Discussing the current paradigm of cancer care he said: “Doctors do what we’re taught – we’re limited to the skills we get in medical school, mostly, and medical care is all about diagnosis, treatment and cure."

Discussing his vision, he said: “On the flanks of diagnosis, treatment and cure – which would all come under the term 'medical care' – we’ve got primary prevention and secondary prevention - before and after the medical care – these are what I would call 'health care', preventative care, with personalise screening. Put it all together and some people call it 'holistic care'.

“I’m a family doctor for people with a history of cancer and when my patients ask me to take care of their family members who are at high risk that's preventative care, not just medical care.

“This is the paradigm I want to promote.”
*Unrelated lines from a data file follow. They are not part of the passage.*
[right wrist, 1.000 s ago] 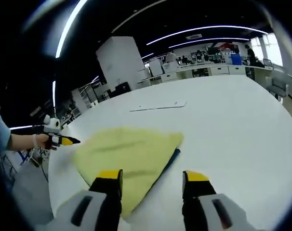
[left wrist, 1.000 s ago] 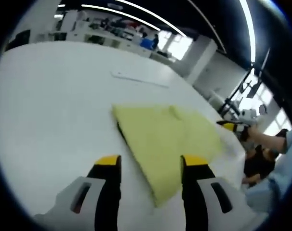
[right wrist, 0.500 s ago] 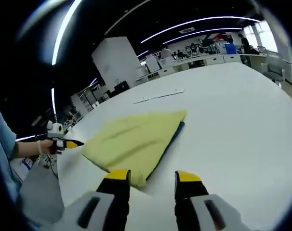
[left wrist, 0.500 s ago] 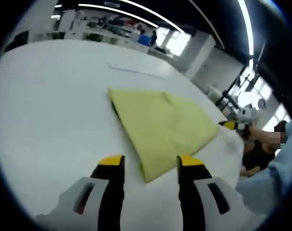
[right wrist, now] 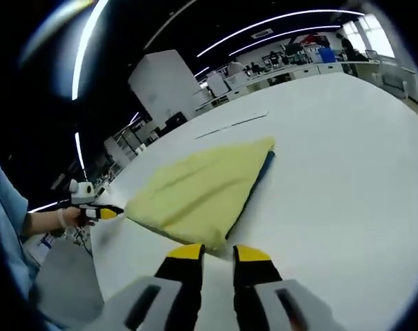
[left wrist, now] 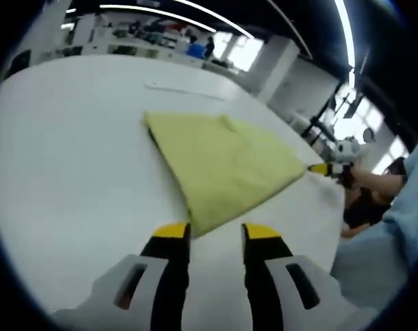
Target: Fold the garment on the visible template until the final outline fits inside the template.
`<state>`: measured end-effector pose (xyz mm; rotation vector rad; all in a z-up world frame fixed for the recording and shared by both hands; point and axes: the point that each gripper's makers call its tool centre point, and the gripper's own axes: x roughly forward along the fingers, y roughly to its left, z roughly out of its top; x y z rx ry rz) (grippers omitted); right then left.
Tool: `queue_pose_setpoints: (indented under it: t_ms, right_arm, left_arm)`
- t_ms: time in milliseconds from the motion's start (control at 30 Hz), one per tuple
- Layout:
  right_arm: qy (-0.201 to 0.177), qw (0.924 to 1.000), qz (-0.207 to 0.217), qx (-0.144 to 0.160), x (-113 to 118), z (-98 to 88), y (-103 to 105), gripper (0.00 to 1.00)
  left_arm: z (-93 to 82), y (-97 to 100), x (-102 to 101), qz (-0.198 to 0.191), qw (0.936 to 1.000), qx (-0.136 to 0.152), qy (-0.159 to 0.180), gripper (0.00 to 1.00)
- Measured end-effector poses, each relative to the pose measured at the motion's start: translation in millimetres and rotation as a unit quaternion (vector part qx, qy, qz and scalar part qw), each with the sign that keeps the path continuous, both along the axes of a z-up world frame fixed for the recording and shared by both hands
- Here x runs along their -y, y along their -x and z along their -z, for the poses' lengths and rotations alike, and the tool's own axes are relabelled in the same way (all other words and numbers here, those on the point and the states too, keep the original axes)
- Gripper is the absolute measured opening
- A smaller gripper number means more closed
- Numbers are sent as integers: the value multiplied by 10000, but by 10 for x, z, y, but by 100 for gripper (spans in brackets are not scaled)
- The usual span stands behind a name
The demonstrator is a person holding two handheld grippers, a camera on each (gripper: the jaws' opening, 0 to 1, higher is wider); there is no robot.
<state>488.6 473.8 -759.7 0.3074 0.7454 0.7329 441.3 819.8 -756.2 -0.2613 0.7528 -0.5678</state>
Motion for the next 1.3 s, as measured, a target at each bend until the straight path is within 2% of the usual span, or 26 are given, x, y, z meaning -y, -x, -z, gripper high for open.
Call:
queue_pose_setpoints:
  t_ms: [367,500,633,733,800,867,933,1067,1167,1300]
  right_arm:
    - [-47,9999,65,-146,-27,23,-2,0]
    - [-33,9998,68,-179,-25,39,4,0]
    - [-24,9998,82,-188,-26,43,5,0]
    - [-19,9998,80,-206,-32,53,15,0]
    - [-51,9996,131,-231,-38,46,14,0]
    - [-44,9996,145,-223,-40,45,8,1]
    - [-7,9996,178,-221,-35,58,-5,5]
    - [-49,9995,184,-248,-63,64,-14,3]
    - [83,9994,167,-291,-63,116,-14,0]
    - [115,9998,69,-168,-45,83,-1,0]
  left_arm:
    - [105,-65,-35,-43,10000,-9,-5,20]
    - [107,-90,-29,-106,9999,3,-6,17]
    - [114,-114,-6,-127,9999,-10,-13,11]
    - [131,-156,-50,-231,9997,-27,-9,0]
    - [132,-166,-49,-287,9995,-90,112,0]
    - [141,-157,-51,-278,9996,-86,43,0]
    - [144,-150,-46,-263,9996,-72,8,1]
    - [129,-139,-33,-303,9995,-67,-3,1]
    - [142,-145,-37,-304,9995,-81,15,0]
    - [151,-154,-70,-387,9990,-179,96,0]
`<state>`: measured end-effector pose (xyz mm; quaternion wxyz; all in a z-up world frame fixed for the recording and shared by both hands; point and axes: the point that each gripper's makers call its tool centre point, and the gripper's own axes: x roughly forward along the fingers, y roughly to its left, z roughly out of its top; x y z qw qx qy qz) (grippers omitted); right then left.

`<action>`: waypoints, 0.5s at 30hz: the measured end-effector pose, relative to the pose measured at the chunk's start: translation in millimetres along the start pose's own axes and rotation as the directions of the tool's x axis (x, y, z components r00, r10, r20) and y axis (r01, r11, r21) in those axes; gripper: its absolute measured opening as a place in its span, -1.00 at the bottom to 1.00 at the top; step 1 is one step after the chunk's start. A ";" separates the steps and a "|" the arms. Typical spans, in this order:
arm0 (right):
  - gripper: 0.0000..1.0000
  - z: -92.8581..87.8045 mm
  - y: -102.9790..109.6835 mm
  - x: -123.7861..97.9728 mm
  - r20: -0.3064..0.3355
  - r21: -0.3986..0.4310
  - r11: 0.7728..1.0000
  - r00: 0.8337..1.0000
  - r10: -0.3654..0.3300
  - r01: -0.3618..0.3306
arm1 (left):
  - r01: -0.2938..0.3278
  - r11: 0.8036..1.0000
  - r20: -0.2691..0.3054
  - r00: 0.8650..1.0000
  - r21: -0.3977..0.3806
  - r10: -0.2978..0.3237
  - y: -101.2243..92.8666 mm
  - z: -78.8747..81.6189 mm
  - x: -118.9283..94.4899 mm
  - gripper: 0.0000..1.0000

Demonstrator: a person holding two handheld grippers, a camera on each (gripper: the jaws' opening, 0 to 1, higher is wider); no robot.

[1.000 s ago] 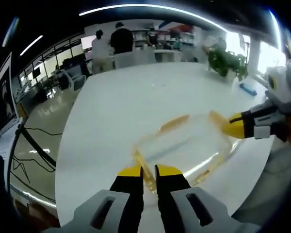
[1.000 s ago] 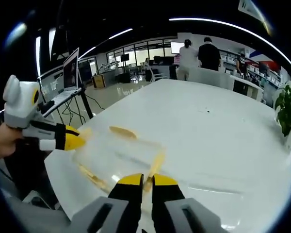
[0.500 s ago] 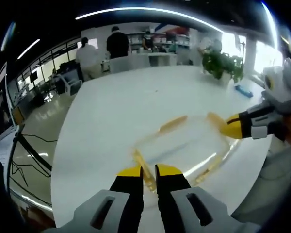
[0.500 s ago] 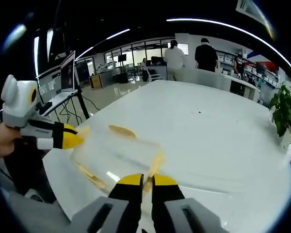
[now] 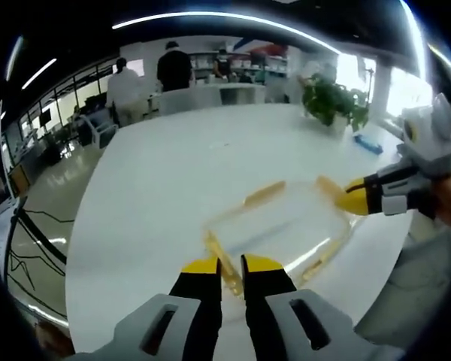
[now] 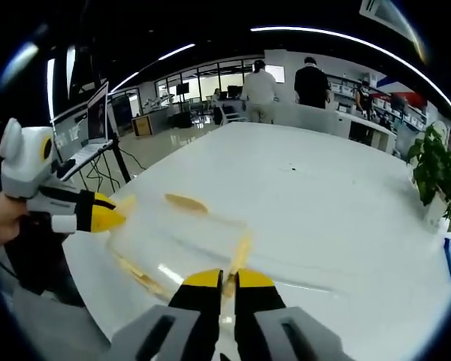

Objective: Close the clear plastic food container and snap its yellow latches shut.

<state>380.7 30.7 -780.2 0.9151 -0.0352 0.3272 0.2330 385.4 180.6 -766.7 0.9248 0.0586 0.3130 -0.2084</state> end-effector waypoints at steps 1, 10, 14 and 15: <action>-0.98 -0.8 -1.9 -1.3 0.000 0.002 1.000 1.000 -0.003 0.003 | 0.003 1.000 0.001 1.000 0.002 -0.003 -2.3 0.7 0.9 -0.88; -1.00 -7.4 -27.9 -12.8 -0.006 0.026 0.999 0.999 -0.048 0.048 | 0.050 0.998 -0.013 0.999 0.042 -0.049 -30.1 3.1 11.5 -0.86; -1.00 -8.6 -38.2 -16.7 -0.012 0.009 0.998 0.998 -0.061 0.062 | 0.070 0.997 -0.015 0.997 0.040 -0.070 -40.5 5.6 17.0 -0.85; -1.00 -8.6 -40.7 -17.7 -0.011 0.011 0.998 0.998 -0.064 0.064 | 0.074 0.996 -0.017 0.997 0.042 -0.074 -42.7 5.9 18.3 -0.85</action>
He explained that all the personal data that is collected on us on a day-to-day basis can be layered on top of current medical care system to provide a truly holistic service.

“If you add in all the digital personal data points captured by technology, maybe it lives in one of the tech giant’s platforms, we can apply generative AI to crunch those numbers and now someone like a nutrition company, a tech company, a branded company, an auto company, a clothing company, all have a role to play in our health.

"Those are nutrition and lifestyle vendors, this is a personalised healthcare approach.”

He said he can see the future of health relying on the creation of digital twins using all our digital vital signs. Whether its through glucose response, temporal voice print, behavioural biometrics, or image recognition, and he can see this coming “faster than you can imagine”.

“When you consider all the changes we’ve experienced in just the last 50 years and where we are today with AI Chatbots, a lot of experts are saying human-level AI could be available in 2030 but I would argue it will be 2025 at the latest."

He said AI needs to be used alongside doctors to remove the time-consuming and "soul crushing" clerical work and streamline the service.

“We have to figure out how to work with AI tools. We need this because the documentation is crushing us, it is soul crushing, people are leaving the medical care practice because of documentation issues, clerical errors etc. We can do a better job if we are observed by AI and we can create better practices.

“This is especially the case when we are talking about non-communicable diseases. We are talking about people who need to make behaviour changes so we need to incorporate the behavioural science. These tools allow us to create alerts, remind patients to make better choices with virtual assistants etc.”

Discussing the importance of collaborative health practices, Dr Tucker discussed his work at Tucker Medical where they have a team of dietitians, nutritionists, naturopathic doctors and psychologists and he says this sort of set up will soon include chat bots to provide expert opinions.

But he says holistic models of care such as this need to become the norm in order to tackle the wider health crisis.

“I want you to think about precision health, not just precision medicine, and how can we scale it to patients beyond just those that I look at that are at risk of cancer.

“Because the primary determinants of the chronic diseases we’re suffering from are economic and social and remedies need to be addressed so more of us can enjoy a longer health span as our lifespan increases.”